Sam Angus has again taken facts about a facet of war and woven them into a very successful story. Her debut novel, Soldier Dog, was short-listed for several prizes and in this new book she has shown that she is not a one book writer.
The Second World War is the background to this story. Dodo and Wolfie’s mother is dead and their father, who the Victoria Cross in the First World War, is missing after Dunkirk. The children are evacuated to Dulverton on Exmoor, and then discover that the father they hero-worship is to be court-martialled for desertion. In the midst of this horror for the children, Wolfie rescues a new born foal he calls Hero after his father and raises him with the help of schoolteacher Hettie Lamb, who takes the children in. Local people and the children at school ostracise Dodo and Wofie because of their father’s supposed misdeed, but Hettie and her father, the local vicar sustain them through some very dark days. The children endure the awful publicity of the court martial and a terrifying ordeal in the bog (shades of Lorna Doone!), but the final straw is the loss of Hero and Hettie’s Exmoor ponies to a gang stealing them, possibly for meat. Wolfie is devastated, Pa is still in prison, Father Lamb dies and Hettie and the children move to North East England to a mining community.

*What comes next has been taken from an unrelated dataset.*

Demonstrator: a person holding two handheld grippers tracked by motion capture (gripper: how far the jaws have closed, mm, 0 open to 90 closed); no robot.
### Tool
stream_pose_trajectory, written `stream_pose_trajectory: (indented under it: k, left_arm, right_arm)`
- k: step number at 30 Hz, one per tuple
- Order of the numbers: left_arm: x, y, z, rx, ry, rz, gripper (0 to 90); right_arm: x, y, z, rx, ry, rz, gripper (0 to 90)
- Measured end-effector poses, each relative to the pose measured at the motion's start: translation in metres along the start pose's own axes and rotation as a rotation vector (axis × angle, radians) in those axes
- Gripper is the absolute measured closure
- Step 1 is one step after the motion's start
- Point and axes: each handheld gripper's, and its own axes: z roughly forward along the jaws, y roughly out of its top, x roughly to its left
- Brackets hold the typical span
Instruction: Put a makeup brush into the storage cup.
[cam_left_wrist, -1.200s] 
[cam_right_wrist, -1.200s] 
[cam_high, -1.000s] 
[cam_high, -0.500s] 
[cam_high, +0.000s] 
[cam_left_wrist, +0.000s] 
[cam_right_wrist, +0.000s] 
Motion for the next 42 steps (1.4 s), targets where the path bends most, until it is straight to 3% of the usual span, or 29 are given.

The massacre at Wormhout, scene of Pa’s supposed desertion, took place in 1940 giving historical background to the children’s ordeal. The fevered atmosphere of a small community during war-time is well drawn, as are the minor characters, Father Lamb, and Ned Jarvis, caught in a web of stealing amid pressure from a lawless family. But it is Wolfie and the horse Hero who leap from the pages and with whom many readers will identify. Despite some purple passages and a Hollywood style ending, this story captures the time and feel of a country at war.
The author’s love of the countryside is shown in her descriptions of Exmoor and the ponies who inhabit it, and this feel for the landscape plays an important factor in the craft of an historical novelist who relies on place to give the story depth.